Interessante, ma anche divertente l’incontro organizzato al Bagno Lidino per ricordare la nascita, nel 1929, proprio in quel luogo, del Premio Viareggio. Gli aneddoti di Adolfo Lippi sulla storia del Repaci sono stati al contempo affascinanti ed esilaranti e hanno avuto la magia di catapultare il pubblico in una Viareggio che non c’e più! Quella dei fasti della capitale turistica di alto livello, frequentata dalla nobiltà e dalla ricca borghesia europea, oltre che da quella intelligentia che ha traghettato la cultura italiana dal 19^ al 20^ secolo. D’Annunzio, Pirandello, Ungaretti, Buzzati, Tobino, oltre ovviamente a Repaci e al Maestro Puccini. Uomini e donne dei “gossip” di un’epoca volata via, da Edda Ciano, a Pavolini con Clara Calamai, a Balbo che planava con il mitico idrovolante e più tardi Togliatti, Mina e tutto il mondo della canzone… Un po’ di tristezza nel paragonare la città di allora, quando in passeggiata si andava soltanto eleganti a quella di adesso, dove si vedono (parola di Lippi) tatuati e gente in bermuda (questi ultimi sdoganati definitivamente dal Sindaco!). Per l’occasione è stato rielaborato il Foglio degli “Immortali” redatto all’epoca dallo stesso Repaci e dagli amici letterati, i quali si inventarono anche il “Ballo degli Immortali” i cui introiti dovevano servire a finanziare il Premio Viareggio che, ieri come oggi, soffriva di problemi di budget. Sulle belle rotonde viareggine doveva essere, ed era, allora, un evento di alta mondanità e di sfoggio di eleganza.
Riproposto ieri sera, nella storica sede del bagno Lidino, non ha certo avuto lo stesso fascino! Pochissimi gli avventori della pista da ballo e altrettanto poco numerosi gli astanti a godersi la vista delle danze!
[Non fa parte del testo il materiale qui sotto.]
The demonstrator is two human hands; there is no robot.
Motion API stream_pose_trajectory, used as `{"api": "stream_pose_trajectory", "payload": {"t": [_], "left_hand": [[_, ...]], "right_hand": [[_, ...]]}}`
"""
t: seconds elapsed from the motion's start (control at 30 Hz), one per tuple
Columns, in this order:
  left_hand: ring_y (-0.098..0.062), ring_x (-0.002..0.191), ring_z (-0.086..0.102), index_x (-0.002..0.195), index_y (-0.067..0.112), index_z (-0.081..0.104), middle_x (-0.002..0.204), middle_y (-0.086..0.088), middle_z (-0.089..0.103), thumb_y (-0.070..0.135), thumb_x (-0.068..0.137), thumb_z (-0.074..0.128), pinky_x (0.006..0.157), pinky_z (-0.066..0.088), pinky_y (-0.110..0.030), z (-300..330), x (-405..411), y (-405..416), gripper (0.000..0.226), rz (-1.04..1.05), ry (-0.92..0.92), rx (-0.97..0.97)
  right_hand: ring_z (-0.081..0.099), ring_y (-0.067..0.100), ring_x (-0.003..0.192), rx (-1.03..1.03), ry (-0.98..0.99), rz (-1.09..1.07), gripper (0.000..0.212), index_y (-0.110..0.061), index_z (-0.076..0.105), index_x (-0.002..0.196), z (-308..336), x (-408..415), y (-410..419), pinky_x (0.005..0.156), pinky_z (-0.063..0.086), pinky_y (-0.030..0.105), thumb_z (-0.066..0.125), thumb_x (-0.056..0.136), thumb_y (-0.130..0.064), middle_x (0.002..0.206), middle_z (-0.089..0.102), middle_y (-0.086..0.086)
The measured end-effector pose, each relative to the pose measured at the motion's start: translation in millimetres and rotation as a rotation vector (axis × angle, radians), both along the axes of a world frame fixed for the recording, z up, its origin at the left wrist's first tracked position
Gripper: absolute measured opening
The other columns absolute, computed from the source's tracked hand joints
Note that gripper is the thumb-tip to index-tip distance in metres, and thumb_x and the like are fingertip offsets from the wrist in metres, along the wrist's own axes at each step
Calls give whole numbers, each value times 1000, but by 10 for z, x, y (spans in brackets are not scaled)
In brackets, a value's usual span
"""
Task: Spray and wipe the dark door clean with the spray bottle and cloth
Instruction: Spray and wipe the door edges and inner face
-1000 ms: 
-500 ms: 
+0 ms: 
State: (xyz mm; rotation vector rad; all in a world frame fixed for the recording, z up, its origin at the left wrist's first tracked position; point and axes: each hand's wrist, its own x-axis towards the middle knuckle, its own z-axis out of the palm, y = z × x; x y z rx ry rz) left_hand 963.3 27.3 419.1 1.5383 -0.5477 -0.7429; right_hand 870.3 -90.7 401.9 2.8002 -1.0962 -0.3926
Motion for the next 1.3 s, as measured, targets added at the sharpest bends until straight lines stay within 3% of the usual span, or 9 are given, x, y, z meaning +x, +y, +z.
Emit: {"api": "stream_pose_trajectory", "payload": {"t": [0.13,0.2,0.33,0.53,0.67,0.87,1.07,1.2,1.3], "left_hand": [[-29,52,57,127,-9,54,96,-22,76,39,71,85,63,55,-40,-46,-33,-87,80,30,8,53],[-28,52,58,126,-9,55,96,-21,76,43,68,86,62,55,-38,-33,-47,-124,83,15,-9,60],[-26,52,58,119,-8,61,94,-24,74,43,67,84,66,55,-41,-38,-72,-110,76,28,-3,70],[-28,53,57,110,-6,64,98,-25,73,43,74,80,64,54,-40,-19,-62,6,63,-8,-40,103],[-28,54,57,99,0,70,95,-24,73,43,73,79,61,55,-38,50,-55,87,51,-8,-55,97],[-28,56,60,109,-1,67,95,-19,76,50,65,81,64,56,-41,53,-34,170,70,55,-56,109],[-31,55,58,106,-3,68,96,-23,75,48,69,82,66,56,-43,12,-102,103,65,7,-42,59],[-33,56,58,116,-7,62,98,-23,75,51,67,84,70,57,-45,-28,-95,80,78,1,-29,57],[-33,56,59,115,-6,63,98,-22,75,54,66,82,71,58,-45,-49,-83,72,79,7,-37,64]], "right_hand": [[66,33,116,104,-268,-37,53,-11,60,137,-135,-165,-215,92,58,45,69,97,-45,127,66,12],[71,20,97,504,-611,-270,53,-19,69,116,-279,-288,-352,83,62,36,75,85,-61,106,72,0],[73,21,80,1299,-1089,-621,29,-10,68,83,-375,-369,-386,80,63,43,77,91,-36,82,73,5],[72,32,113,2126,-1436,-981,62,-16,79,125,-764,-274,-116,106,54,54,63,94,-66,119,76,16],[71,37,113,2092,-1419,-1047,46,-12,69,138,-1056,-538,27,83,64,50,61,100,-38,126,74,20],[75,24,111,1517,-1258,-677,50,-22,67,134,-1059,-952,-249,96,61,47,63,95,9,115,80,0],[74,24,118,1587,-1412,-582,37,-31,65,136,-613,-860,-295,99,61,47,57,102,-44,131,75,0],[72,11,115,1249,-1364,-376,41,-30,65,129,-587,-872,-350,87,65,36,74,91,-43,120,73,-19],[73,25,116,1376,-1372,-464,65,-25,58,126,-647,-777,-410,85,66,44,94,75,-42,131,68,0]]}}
A MALTA PER STUDIARE E FARE UNA INSOLITA VACANZA

Alla mia tenera età è stata la prima volta che sono partita da sola per una vacanza, in realtà era una vacanza-studio per migliorare l’inglese. Ero un po’ titubate, due settimane sola soletta mi sembravano lunghissime. E’ stata invece un’esperienza bellissima e divertente. Ho visto una Malta meravigliosa che non mi aspettavo. La Valletta è una città murata decadente, ma molto affascinante, con una vista panoramica sul porto e sui bastioni certamente mozzafiato. La parte nuova, con al centro il Parlamento di Renzo Piano, sembra uscita per miracolo dalla sonnolenza antica del resto della città. Bella la Chiesa di San Giovanni con una meritevole Decollazione del Battista di Caravaggio.  Anche le altre città dell’isola valgono la pena di essere viste, a cominciare da Mdina, la città del silenzio, racchiusa nella cinta muraria intera che sembra ritagliata dentro la roccia delle mura. Tenuta come un gioiello, precisa, ordinata, curata e, ovviamente, silenziosissima, sembra una città dove non c’è nessuno, in realtà ospita le case dei più ricchi cittadini maltesi. Se La Valletta è architettonicamente bella e viva, ma trasandata, Mdina apparentemente disabitata e lussuosa, Saint Julien è il luogo del divertimento pieno di ragazzini e anche adulti che fan finta di studiare  sin realtà gozzovigliano notte e giorno (soprattutto la notte)! Incantevoli le coste con le bianche città che si susseguono una dietro l’altra nelle piacevoli uscite in barca che riservano, dietro ogni lieve promontorio, una sorpresa piacevole. Incantate le isole di Gozo e Comino, in particolare la seconda, più piccola, ma premiata dalla natura da una laguna blu meta di tutti i turisti  e ricordata come l’isola dove la Ninfa Calipso trattenne a lungo Ulisse impegnato nel suo peregrinare per mare. Per essere abbastanza folle, durante la permanenza a Malta ho visitato anche Taormina. Molti amici stranieri facevano questa escursione in barca per visitare una perla italiana. Erano tantissimi anni che non vedevo il Teatro Greco e quindi sono rimpatriata per un giorno!!!